India can guide COP10 to include science & evidence-based policy to solve for tobacco diseases

Critical questions that can shape COP 10: With over 1 billion smokers, global policies must focus on the science of tobacco harm prevention.

New Delhi (India), September 15: At an eminent ET Edge conference themed, ‘The Need to Adopt Solutions Backed by Science’’ medical experts stressed the need for effective global & local tobacco control public health policies, given the alarming number of tobacco consumers & smokers around the world. The attempt to course correct, backed by scientific data & analysis, should hence be foundational in the upcoming 10th session of the Conference of Parties (COP10) to the WHO Framework Convention on Tobacco Control (WHO FCTC) in November ‘23, the experts opined.

Sharing India’s polio success as an example, Dr. Kiran Melkote, Eminent Orthopedic surgeon and Director of the Association for Harm Reduction, Education & Research, “After sustained efforts by our government and a tailored policy in India, today we’re polio-free. However, even after 20 years of a global campaign, tobacco harm remains the leading cause of premature deaths. Hence, it’s crucial for India and member states of COP10 to prioritise fact-based solutions to mitigate the damage and save over 8 million lives each year.” 
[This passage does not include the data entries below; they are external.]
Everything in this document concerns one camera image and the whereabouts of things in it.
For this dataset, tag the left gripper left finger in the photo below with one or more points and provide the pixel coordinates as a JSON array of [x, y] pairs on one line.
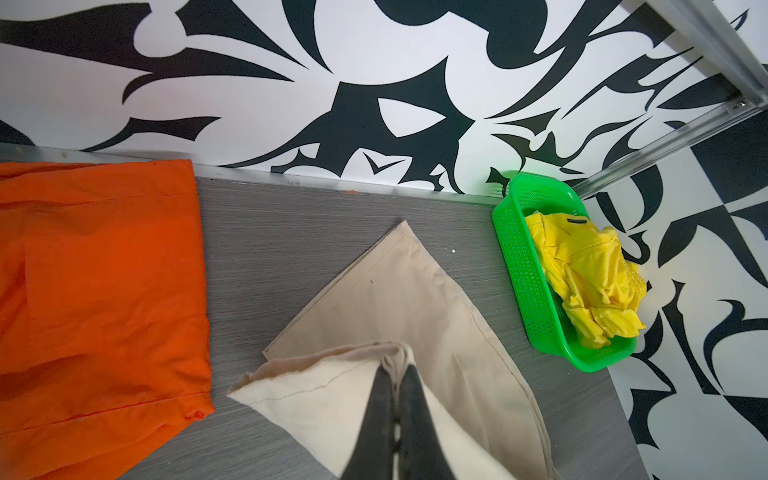
[[373, 454]]

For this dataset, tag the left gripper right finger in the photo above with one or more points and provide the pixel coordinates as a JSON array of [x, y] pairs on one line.
[[420, 453]]

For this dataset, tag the beige shorts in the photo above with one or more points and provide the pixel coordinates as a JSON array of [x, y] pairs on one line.
[[394, 314]]

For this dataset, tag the right aluminium frame post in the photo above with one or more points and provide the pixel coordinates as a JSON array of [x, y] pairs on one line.
[[716, 121]]

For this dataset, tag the green plastic basket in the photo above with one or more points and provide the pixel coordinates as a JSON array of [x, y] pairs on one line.
[[548, 328]]

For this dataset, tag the orange shorts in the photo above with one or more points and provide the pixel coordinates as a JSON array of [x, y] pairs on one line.
[[104, 329]]

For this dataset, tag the yellow shorts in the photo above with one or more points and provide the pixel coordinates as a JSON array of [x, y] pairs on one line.
[[600, 290]]

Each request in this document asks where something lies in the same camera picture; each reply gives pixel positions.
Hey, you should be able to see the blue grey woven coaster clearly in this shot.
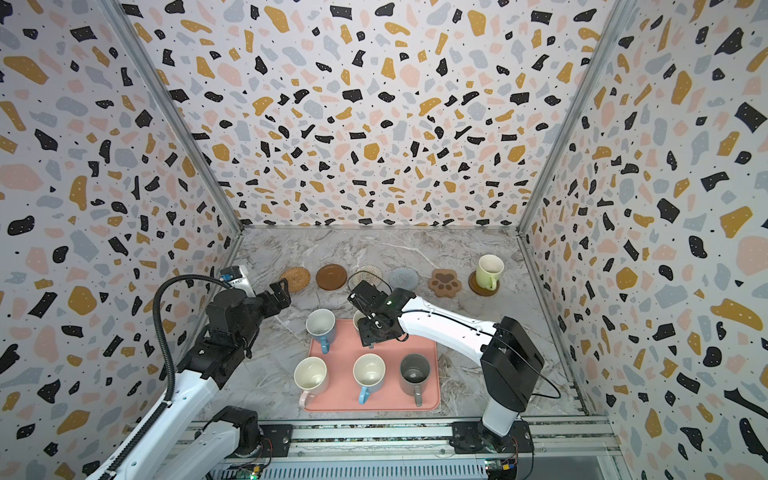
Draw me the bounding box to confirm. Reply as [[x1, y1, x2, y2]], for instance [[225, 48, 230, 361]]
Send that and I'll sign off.
[[389, 267, 420, 291]]

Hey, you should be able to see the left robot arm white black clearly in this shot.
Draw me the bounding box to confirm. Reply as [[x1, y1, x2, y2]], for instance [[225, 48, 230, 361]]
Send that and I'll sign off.
[[90, 269, 291, 479]]

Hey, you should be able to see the grey mug blue handle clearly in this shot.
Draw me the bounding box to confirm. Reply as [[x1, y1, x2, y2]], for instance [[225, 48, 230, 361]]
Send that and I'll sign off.
[[305, 309, 336, 354]]

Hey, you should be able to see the woven rattan coaster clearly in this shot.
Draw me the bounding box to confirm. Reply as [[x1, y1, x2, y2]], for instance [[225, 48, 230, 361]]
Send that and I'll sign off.
[[280, 267, 311, 294]]

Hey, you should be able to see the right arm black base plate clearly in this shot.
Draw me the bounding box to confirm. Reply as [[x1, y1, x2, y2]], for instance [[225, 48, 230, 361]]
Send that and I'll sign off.
[[449, 420, 534, 456]]

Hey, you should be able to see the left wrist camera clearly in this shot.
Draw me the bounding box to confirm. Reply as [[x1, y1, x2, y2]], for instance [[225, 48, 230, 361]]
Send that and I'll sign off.
[[220, 265, 256, 297]]

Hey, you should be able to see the cream mug grey handle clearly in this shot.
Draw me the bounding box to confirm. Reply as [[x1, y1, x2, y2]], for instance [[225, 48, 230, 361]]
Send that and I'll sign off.
[[353, 310, 365, 330]]

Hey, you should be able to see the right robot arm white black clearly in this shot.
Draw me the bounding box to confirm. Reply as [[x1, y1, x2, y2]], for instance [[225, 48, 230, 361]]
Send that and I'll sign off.
[[347, 281, 545, 453]]

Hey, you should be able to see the beige braided round coaster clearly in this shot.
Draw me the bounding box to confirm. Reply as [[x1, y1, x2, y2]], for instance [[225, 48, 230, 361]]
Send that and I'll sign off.
[[349, 265, 382, 287]]

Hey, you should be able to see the dark brown wooden coaster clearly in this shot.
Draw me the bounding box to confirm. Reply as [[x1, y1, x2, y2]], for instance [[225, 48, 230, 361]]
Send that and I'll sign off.
[[315, 264, 348, 291]]

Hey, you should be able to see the cream mug blue handle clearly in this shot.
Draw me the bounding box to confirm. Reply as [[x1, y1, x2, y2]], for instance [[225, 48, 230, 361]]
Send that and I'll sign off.
[[353, 353, 386, 405]]

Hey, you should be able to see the pink rectangular tray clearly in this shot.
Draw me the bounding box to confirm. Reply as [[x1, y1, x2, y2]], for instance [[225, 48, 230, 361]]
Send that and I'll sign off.
[[299, 319, 441, 412]]

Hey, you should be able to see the left circuit board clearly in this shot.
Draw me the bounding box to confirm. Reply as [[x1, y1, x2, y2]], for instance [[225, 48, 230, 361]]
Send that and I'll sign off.
[[231, 463, 267, 480]]

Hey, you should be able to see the circuit board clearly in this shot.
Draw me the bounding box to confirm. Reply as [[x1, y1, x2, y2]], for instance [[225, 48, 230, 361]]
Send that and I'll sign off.
[[485, 459, 518, 480], [231, 463, 267, 480]]

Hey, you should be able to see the cream mug pink handle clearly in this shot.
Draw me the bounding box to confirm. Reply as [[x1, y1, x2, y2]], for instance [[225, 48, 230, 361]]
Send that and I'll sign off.
[[293, 357, 329, 409]]

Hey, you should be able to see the dark grey mug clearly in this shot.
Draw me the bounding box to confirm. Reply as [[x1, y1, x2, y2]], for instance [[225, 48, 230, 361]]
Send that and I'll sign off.
[[399, 353, 431, 407]]

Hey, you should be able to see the right circuit board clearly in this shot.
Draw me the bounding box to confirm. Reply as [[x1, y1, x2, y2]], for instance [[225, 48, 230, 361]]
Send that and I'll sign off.
[[485, 459, 518, 480]]

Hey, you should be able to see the aluminium mounting rail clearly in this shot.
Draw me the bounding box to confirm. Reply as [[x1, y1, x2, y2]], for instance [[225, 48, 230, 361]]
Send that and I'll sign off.
[[107, 416, 631, 480]]

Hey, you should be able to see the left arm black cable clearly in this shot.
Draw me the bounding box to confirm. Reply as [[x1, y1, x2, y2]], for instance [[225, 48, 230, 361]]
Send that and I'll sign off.
[[95, 274, 232, 480]]

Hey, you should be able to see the light green mug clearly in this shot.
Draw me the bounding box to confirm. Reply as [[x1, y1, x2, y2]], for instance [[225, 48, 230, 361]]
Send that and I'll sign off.
[[475, 254, 505, 291]]

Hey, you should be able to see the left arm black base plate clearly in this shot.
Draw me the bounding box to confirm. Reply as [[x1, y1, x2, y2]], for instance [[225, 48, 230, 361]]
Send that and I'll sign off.
[[203, 423, 294, 460]]

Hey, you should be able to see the brown paw shaped coaster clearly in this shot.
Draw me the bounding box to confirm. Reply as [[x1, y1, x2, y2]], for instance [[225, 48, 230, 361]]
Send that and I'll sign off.
[[428, 269, 462, 298]]

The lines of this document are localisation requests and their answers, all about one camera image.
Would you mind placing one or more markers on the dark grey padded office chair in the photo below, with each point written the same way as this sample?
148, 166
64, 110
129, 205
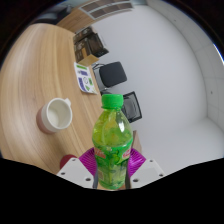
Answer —
112, 74

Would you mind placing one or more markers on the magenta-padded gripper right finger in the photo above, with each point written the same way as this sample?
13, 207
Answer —
146, 171

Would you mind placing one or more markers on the green drink bottle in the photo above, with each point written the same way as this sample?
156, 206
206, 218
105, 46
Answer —
111, 146

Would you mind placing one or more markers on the brown cardboard box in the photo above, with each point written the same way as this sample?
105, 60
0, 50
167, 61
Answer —
88, 60

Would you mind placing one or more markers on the white and brown cup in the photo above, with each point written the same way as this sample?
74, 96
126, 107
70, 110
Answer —
58, 115

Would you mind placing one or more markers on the black mesh-back office chair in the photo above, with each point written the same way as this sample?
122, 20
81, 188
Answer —
132, 106

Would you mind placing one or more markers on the white printed leaflet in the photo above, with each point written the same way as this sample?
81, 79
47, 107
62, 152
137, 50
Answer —
84, 78

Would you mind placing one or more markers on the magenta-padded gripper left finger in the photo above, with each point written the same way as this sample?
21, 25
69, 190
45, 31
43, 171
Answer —
74, 171

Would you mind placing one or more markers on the wooden side desk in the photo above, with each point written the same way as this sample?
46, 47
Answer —
136, 141

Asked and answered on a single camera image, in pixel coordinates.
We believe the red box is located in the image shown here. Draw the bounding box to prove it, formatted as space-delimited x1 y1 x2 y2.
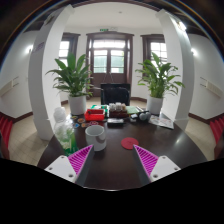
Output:
83 108 106 122

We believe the printed leaflet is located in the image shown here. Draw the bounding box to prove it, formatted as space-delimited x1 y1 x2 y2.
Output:
148 114 175 130

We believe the green book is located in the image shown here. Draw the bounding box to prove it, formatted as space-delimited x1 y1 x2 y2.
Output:
125 105 141 115

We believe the clear green-label drink bottle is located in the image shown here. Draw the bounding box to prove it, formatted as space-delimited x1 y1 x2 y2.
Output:
53 106 80 157

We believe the black chair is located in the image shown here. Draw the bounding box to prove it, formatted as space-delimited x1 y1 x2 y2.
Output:
100 82 132 106

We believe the pillar lamp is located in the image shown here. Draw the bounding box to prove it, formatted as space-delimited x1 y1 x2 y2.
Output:
178 20 188 32

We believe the red carpeted staircase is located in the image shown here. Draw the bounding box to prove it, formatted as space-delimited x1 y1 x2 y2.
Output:
209 113 224 144
0 112 14 143

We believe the flat black device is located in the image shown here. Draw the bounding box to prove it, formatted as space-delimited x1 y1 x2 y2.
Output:
106 117 126 126

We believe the flat round red coaster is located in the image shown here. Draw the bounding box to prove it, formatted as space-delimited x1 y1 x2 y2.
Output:
120 136 140 151

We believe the white wall radiator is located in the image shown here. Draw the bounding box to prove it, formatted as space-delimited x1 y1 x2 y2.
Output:
199 76 224 99
0 75 20 98

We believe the green plant in white pot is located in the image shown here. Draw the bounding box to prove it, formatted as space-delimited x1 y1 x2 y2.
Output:
134 52 186 116
45 52 97 116

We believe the white mug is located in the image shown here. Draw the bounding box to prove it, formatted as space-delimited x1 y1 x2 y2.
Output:
84 124 108 153

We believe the dark wooden double door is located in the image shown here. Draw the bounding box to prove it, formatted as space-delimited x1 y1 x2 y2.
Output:
85 31 135 88

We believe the green box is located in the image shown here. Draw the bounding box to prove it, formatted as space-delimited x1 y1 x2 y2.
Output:
90 104 110 112

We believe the dark-framed window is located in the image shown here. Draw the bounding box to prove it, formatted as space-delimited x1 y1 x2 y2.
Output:
59 32 81 68
140 33 168 64

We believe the brown tray of small jars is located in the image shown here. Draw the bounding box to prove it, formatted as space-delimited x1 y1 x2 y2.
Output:
108 102 129 119

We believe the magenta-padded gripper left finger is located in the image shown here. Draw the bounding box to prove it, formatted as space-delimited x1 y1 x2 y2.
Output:
44 144 95 186

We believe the grey dumbbell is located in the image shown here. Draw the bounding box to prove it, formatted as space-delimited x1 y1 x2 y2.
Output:
137 111 152 122

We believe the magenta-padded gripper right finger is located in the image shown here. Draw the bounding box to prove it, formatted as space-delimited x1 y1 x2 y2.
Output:
132 144 182 186

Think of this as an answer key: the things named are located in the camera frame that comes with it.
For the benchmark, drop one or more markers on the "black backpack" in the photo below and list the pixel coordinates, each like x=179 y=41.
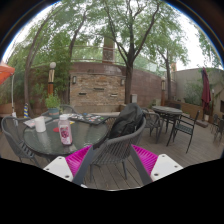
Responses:
x=126 y=120

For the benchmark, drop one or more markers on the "green plant in teal pot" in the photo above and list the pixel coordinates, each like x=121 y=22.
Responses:
x=53 y=103

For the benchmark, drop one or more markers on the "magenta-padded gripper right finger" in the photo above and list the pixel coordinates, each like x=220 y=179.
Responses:
x=145 y=158

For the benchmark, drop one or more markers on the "white cup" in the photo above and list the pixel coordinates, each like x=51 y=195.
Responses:
x=40 y=125

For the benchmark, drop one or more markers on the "closed dark red umbrella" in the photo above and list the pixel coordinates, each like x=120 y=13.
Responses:
x=205 y=90

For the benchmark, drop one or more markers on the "lamp post with globe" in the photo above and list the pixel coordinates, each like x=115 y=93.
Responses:
x=51 y=78

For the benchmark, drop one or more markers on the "blue yellow striped cone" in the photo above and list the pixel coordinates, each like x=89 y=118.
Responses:
x=26 y=111

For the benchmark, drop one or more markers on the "grey woven chair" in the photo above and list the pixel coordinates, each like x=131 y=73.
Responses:
x=15 y=136
x=115 y=148
x=66 y=108
x=152 y=120

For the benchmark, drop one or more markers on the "orange canopy tent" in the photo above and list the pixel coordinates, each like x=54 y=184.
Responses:
x=6 y=71

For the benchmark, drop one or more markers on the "silver laptop with stickers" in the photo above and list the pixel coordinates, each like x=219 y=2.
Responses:
x=30 y=122

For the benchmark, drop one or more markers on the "pink juice bottle white cap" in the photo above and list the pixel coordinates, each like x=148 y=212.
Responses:
x=65 y=133

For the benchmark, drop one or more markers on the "round dark patio table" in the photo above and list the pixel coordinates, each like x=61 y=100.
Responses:
x=166 y=110

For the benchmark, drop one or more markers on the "black metal chair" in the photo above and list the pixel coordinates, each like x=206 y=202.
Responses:
x=183 y=128

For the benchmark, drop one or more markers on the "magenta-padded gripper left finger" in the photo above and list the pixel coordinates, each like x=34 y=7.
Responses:
x=78 y=160

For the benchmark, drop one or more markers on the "black laptop with stickers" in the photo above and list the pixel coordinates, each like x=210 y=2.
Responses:
x=88 y=118

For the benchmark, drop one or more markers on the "flat round red coaster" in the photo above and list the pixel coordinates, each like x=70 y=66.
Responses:
x=56 y=129

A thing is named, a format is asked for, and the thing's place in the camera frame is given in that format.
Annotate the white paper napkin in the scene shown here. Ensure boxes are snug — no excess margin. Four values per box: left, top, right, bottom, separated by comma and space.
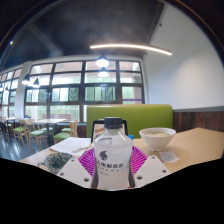
158, 150, 181, 164

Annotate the green speckled enamel mug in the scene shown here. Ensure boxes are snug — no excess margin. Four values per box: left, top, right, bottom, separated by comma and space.
41, 151, 74, 175

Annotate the white ceramic bowl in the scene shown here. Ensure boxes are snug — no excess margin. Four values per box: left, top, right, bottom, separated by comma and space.
138, 127, 177, 152

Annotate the group of green-seated wooden chairs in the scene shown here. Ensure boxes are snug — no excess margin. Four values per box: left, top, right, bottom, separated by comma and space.
11, 118, 79, 151

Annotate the large wooden dining table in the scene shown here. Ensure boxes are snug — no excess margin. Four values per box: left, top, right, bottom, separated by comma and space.
32, 118, 68, 148

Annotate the small wooden dining table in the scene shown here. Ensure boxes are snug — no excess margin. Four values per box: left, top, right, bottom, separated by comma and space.
0, 116, 18, 141

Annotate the group of black pendant lamps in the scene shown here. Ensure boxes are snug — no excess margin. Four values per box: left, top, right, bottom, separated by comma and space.
0, 54, 111, 89

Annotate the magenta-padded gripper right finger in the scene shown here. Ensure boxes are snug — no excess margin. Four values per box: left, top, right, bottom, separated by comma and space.
129, 145, 172, 188

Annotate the green upholstered bench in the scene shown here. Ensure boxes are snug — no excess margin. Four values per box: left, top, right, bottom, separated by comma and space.
86, 104, 174, 139

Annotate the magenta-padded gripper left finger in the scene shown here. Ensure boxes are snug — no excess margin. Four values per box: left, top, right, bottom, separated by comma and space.
56, 147, 98, 189

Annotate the curved linear ceiling light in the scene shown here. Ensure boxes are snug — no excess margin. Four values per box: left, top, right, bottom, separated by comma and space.
89, 43, 173, 57

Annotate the open white book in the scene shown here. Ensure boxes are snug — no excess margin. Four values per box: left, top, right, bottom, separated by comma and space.
49, 136, 93, 157

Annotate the clear plastic water bottle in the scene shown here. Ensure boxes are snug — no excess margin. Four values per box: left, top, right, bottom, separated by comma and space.
91, 116, 134, 192
Referring to successful global health policies, Prof. Dr. Rohan Savio Sequeira, Consultant Cardio-Metabolic Physician, Specialist in Non-Invasive Cardiology, Diabetes, Endocrinology and Obesity Management, Hon. Consultant Physician to the Governor of Maharashtra, mentioned, “Safer nicotine alternatives have been proved to be impactful in multiple nations for public health. Sweden is a prime example, with the lowest smoking-related deaths in the EU. Such policy success should be the bedrock of global health solutions. Officials, including Indian delegates, attending COP10 should table scientific, evidence-backed solutions to help reduce the global tobacco-induced disease and death.”

 Bringing in a global perspective, Clive Bates, Director, The Counterfactual, United Kingdom, in his keynote address at the event, said, “India has the second largest number of smokers in the world. There is significant research which indicates that smokers should be encouraged to switch to safer alternatives which are at least 90% less harmful than cigarettes.”

Addressing a recent open letter written to the delegations attending COP10, he further offered advice in the form of four key questions that will help have a pragmatic and evidence-based outlook at the global meet on tobacco control policy.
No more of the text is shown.